I could use a bit of help on a printing issue, please.
We have a number of Linux servers (RHEL 5 & 6) that we need to print from, and we have the following options:
1. Setup the printers on Linux in CUPS, individually host-by-host.
2. Use Samba to have the Linux systems print to the printer queues that have already been set up on a Windows server.
3. Use LPR/LPD to have the Linux systems print to the printer queues that have already been set up on a Windows server, WITHOUT SETTING UP A PRINTER QUEUE ON THE LINUX SERVERS.
4. Setup a Linux CUPS print server parallel to the Windows one.
We've done (1), but it is proving to be a bit difficult to manage, and is replicating work already done.
We don't like (2) because it again requires us to do setup on the Linux systems.
We don't like (4) because it is replicating the Windows printing configuration (and the business won't be wanting to shift the Windows printers to Linux so the Windows ones have to be there).
So, I've been exploring (3) - using LPD and just can't quite get it to do what I want.
I have a HP laserJet printer "pr202" that supports LPD and has a builtin queue "test".
I have a Windows server "ms579p" with LPD configured and with a printer queue "pr202" set up.

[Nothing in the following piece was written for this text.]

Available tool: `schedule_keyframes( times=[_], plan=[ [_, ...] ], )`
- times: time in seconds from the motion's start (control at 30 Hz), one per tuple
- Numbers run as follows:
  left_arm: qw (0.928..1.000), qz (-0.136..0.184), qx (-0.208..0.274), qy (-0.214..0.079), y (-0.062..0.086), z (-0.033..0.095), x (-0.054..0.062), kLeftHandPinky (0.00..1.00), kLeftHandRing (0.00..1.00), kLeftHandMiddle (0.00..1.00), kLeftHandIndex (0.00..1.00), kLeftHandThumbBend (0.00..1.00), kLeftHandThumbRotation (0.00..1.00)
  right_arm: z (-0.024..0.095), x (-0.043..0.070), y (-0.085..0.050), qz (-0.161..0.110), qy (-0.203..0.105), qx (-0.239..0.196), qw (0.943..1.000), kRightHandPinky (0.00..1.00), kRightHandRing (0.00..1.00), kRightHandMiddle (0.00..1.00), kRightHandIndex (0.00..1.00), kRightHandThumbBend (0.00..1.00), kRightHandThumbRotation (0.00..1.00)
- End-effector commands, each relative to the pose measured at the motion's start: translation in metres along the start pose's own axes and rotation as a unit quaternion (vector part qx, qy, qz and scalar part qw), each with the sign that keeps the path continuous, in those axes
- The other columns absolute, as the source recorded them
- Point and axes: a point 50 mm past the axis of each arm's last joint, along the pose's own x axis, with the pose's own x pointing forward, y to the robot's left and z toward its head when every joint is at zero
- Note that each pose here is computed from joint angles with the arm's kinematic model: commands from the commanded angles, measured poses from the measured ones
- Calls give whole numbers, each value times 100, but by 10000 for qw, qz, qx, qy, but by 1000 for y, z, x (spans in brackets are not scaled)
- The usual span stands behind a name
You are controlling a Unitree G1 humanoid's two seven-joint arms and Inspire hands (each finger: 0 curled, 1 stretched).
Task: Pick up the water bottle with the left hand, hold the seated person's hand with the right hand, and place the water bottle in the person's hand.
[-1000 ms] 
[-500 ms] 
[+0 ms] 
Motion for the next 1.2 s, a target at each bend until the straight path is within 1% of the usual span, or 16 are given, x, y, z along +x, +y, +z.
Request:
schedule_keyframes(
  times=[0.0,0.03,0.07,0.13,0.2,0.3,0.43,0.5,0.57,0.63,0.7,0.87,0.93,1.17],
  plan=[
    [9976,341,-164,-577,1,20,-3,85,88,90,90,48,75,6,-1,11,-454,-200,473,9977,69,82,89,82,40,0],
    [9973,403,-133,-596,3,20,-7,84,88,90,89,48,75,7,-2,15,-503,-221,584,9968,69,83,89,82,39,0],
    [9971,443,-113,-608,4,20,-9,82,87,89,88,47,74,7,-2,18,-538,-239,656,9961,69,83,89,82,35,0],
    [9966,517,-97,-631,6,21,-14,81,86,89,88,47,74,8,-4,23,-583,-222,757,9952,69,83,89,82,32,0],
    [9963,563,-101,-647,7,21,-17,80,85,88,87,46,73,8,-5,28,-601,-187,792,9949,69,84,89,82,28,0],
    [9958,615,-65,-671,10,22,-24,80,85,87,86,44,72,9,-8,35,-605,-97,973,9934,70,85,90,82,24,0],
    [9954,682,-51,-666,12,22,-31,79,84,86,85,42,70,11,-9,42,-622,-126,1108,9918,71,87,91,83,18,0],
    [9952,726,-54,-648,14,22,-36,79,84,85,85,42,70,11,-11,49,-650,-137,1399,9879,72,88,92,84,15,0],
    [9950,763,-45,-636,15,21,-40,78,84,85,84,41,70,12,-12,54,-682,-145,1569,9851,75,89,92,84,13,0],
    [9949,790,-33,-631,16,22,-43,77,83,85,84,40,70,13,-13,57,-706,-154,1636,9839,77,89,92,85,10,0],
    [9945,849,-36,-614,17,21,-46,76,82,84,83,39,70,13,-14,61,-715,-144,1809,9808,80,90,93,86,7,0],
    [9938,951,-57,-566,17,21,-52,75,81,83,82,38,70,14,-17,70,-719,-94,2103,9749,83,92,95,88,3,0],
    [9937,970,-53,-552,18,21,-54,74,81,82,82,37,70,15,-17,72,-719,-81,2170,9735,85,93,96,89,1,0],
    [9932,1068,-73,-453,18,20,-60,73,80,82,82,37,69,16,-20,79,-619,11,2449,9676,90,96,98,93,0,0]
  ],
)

Printing directly to the Laserjet from the Linux command line works:
date | lp -h pr202 -d test
And issuing a print command on Windows works:
lpr -S ms579p -P pr202 testfile
But I don't seem to be able to print from Linux to the Windows queue:
lp -h ms579p -d pr202
I can telnet and establish a connection from the Linux server to port 515 on the Windows server, so it does not appear to be a firewall issue.
If I set up a (CUPS) print queue on the Linux server to the LPD interface on the Windows printer and it successfully prints.
So, either (a) I am using the lp command wrongly, (b) the "-h" option isn't working, (c) the CUPS lp command isn't talking LPD to the Windows server, or (d) Windows doesn't like what it's getting from Linux.
I've also tried specifying "-h ms579p:515" and variations on the Windows UNC "//ms579p/pr202" and the URI format "lpd://ms579p/pr202", just to see if they work, but no joy.
There was an "rlpr" command to issue remote prints, but it seems to be deprecated now.
So, can anybody help me out here, please?
To recap, basically I want to set up queueless printing from Linux to Windows (ie. issue remote prints from the command line without doing any configuration on the Linux systems).